I. Definition and Description
Juvenile renal disease (JRD) and other congenital or familial forms of renal
dysplasia are seen in about twenty breeds of dogs. According to Kenneth Bovee,
DVM, (Professor of Medicine at the University of Pennsylvania), the clinical
entity has considerable variation from breed to breed and has completely different
prevalence rates. A table which lists all of the congenital and familial
renal diseases of dogs by breed can be found in Veterinary Pediatrics Dogs
& Cats from Birth to Six Months. (1)
In affected standard poodles, histological findings include "cystic glomerular
atrophy and large numbers of immature ("fetal") glomeruli are observed, especially
in dogs at 3 to 4 months of age. Secondary tubular changes consist of focal
to diffuse tubular dilatation and atrophy as well as basement membrane mineralization.

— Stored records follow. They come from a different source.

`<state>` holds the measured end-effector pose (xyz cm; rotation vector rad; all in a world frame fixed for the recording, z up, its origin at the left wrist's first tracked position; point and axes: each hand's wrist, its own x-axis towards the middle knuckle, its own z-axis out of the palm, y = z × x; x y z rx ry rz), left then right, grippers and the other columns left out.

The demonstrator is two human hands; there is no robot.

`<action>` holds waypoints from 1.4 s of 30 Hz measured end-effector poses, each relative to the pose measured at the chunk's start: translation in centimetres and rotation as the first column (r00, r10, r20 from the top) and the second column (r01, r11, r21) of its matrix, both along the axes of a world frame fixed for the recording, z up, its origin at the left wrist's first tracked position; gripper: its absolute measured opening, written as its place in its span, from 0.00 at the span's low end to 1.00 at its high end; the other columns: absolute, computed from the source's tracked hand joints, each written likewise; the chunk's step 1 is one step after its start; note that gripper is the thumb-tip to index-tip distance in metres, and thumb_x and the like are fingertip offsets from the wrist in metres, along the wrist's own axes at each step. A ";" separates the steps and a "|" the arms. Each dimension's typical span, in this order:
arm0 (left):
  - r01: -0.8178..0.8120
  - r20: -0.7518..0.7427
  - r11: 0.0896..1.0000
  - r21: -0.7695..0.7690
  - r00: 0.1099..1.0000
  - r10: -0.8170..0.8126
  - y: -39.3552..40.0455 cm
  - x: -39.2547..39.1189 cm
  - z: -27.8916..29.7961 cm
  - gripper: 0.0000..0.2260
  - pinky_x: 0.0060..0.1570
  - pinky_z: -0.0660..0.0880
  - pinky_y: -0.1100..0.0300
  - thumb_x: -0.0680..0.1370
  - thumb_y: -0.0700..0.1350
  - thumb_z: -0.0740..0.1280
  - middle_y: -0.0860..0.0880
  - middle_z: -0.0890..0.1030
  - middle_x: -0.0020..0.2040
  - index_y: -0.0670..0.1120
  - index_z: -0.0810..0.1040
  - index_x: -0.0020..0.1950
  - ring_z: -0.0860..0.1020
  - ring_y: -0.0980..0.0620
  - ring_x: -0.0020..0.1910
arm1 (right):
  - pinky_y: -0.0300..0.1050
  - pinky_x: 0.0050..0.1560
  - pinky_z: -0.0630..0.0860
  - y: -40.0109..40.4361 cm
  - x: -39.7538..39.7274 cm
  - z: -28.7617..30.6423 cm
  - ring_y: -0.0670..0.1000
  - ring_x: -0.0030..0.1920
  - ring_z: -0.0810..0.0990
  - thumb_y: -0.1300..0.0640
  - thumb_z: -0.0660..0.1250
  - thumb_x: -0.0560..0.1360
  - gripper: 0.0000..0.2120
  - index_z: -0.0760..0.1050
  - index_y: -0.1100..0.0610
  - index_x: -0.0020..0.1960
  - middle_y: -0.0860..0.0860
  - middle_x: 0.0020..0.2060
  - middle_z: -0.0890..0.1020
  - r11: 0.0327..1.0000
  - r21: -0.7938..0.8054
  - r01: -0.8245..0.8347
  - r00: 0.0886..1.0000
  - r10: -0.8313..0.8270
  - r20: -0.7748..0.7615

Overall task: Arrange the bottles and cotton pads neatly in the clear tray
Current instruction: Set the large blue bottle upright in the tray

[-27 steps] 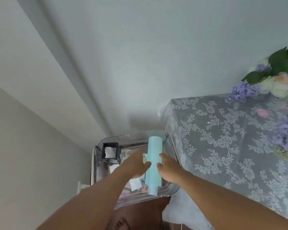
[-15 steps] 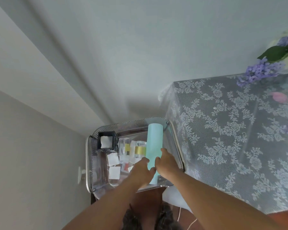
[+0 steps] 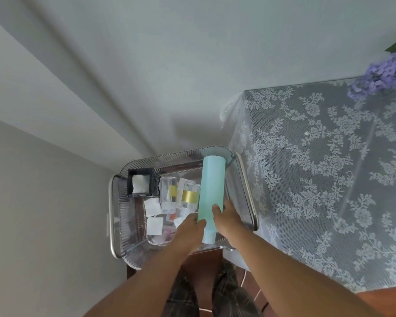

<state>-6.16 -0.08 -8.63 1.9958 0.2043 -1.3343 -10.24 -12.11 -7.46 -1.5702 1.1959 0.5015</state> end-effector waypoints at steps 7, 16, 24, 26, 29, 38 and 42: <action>-0.066 0.101 0.997 -0.039 0.992 0.070 1.4 0.5 3.2 0.15 0.41 0.73 0.63 0.79 0.53 0.66 0.56 0.80 0.55 0.51 0.78 0.65 0.79 0.59 0.51 | 0.49 0.56 0.79 -1.1 0.3 1.7 0.56 0.57 0.81 0.48 0.55 0.85 0.22 0.65 0.53 0.76 0.55 0.65 0.79 0.988 0.098 -0.118 0.993 0.119 -0.009; -0.130 0.387 0.979 -0.159 0.904 0.183 1.7 1.3 8.4 0.16 0.39 0.75 0.71 0.74 0.57 0.70 0.56 0.82 0.49 0.52 0.83 0.58 0.80 0.64 0.43 | 0.55 0.50 0.85 -1.7 -0.8 5.5 0.54 0.60 0.82 0.48 0.57 0.85 0.21 0.64 0.43 0.77 0.51 0.65 0.80 0.933 0.340 0.119 0.974 -0.175 0.141; 0.067 0.587 0.977 -0.203 0.807 0.067 -2.6 4.0 11.0 0.18 0.46 0.73 0.64 0.78 0.60 0.63 0.53 0.76 0.56 0.54 0.82 0.61 0.77 0.60 0.52 | 0.53 0.42 0.84 -3.0 1.1 8.0 0.59 0.49 0.84 0.44 0.57 0.85 0.22 0.74 0.59 0.69 0.63 0.57 0.83 0.748 0.508 0.428 0.862 -0.506 0.019; 0.046 0.558 0.974 -0.223 0.825 0.089 -3.9 5.1 11.3 0.16 0.50 0.75 0.56 0.79 0.61 0.62 0.49 0.77 0.55 0.55 0.83 0.57 0.77 0.53 0.53 | 0.54 0.45 0.85 -3.1 1.7 8.5 0.60 0.48 0.84 0.42 0.58 0.85 0.23 0.73 0.59 0.68 0.66 0.57 0.82 0.714 0.530 0.458 0.834 -0.551 0.020; 0.051 0.549 0.979 -0.197 0.833 0.067 -5.7 6.7 11.7 0.20 0.47 0.71 0.53 0.80 0.63 0.59 0.44 0.78 0.53 0.50 0.83 0.52 0.78 0.47 0.52 | 0.54 0.47 0.85 -3.3 2.4 8.8 0.60 0.49 0.84 0.40 0.58 0.84 0.24 0.74 0.59 0.67 0.68 0.57 0.82 0.680 0.550 0.485 0.799 -0.600 0.036; 0.123 0.544 0.927 -0.355 0.833 0.098 -8.2 8.1 11.2 0.19 0.57 0.73 0.56 0.82 0.58 0.58 0.53 0.81 0.55 0.51 0.83 0.61 0.77 0.57 0.58 | 0.57 0.63 0.78 -3.2 2.4 8.8 0.58 0.61 0.82 0.36 0.53 0.84 0.28 0.69 0.52 0.75 0.62 0.60 0.83 0.549 0.660 0.513 0.664 -0.741 0.100; -0.049 0.497 0.885 -0.464 0.813 0.305 -6.0 6.0 9.6 0.17 0.52 0.73 0.65 0.80 0.59 0.60 0.56 0.80 0.57 0.53 0.81 0.60 0.78 0.59 0.57 | 0.56 0.62 0.78 -0.9 1.4 7.3 0.54 0.62 0.83 0.37 0.52 0.84 0.21 0.76 0.48 0.64 0.56 0.62 0.84 0.555 0.676 0.486 0.625 -0.761 0.175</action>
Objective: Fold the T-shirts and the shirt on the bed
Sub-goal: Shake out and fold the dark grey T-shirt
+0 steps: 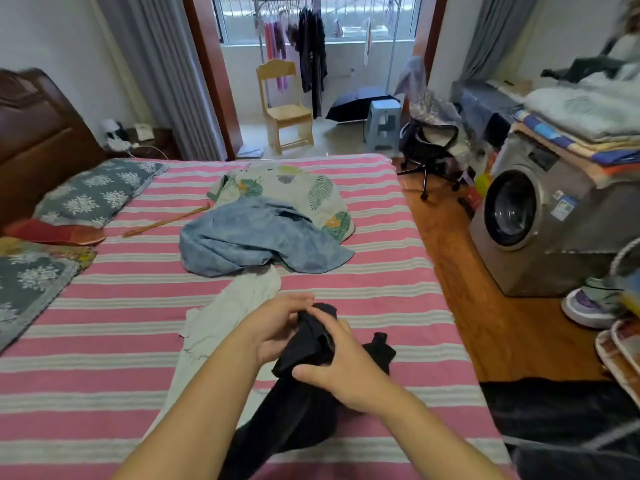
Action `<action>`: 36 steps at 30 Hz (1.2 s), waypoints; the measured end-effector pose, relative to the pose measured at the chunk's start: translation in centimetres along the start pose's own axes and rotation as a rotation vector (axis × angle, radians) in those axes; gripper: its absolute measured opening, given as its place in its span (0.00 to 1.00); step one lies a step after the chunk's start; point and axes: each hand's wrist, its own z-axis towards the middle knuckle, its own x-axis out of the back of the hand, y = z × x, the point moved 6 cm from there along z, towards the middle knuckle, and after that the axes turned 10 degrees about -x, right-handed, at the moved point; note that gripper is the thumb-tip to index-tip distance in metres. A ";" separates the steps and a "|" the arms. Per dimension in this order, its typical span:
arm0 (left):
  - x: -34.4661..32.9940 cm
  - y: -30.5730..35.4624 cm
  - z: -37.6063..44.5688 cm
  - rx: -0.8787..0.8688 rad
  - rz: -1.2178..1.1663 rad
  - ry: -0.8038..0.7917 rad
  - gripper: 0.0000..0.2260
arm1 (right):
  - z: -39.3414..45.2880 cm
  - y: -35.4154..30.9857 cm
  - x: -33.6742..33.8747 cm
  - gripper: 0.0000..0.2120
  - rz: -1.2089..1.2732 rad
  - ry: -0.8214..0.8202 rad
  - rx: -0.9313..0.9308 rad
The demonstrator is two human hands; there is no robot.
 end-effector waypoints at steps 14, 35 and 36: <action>-2.0 -2.9 -3.8 -0.231 0.383 -0.320 0.38 | 0.0 -0.7 3.3 0.11 0.317 0.386 -0.122; -3.1 1.4 -5.0 -0.704 0.521 0.163 0.14 | -1.2 -5.6 11.7 0.06 -0.408 0.697 0.241; -3.3 1.9 -5.0 -0.708 0.585 0.122 0.11 | -1.0 -5.5 11.6 0.06 -0.469 0.637 0.253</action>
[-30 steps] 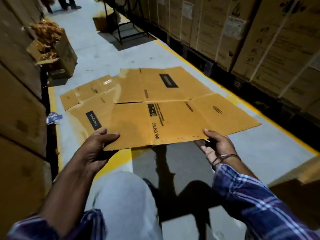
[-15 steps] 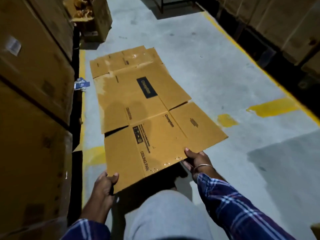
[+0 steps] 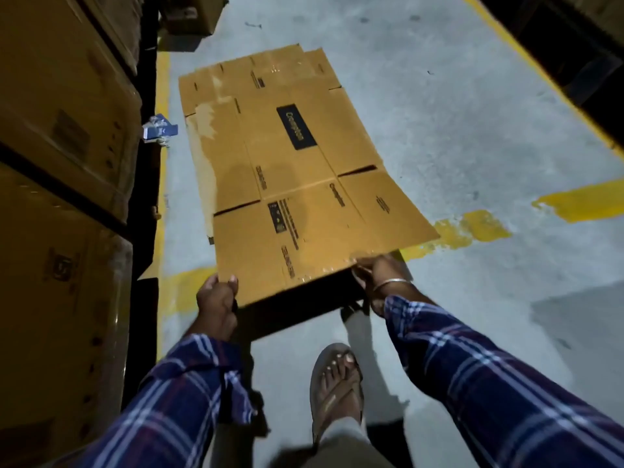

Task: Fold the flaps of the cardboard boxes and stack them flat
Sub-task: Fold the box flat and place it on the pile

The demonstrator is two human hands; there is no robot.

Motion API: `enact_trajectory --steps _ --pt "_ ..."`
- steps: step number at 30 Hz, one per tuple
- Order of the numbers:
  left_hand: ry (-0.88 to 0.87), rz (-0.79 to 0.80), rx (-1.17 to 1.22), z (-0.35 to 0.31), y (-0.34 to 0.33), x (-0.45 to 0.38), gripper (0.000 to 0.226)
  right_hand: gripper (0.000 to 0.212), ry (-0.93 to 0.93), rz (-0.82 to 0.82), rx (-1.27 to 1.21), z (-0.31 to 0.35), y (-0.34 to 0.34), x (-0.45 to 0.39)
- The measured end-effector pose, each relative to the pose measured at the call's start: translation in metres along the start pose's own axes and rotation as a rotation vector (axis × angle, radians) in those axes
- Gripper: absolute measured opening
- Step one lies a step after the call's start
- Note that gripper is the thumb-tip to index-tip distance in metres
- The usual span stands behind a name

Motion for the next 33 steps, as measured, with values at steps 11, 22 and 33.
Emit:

The cortical interstitium contains segmental areas of fibrosis, whereas more
diffuse lesions occur in the medulla. Interstitial infiltrates of mononuclear
cells are minimal in younger dogs and more severe in older dogs." (2)
"Hypoplastic kidneys appear as miniature replicas of normal kidneys composed
of reduced numbers of histologically normal nephrons". (1)
There are a number of hereditary nephropathies that cause renal failure
in young dogs. The genetic nature of these diseases makes accurate diagnosis
imperative so that affected animals are not bred. Usually, in standard poodles
the disease is discovered before breeding age, but diagnosing a puppy affected
with JRD could prevent both the sire and dam from being bred again.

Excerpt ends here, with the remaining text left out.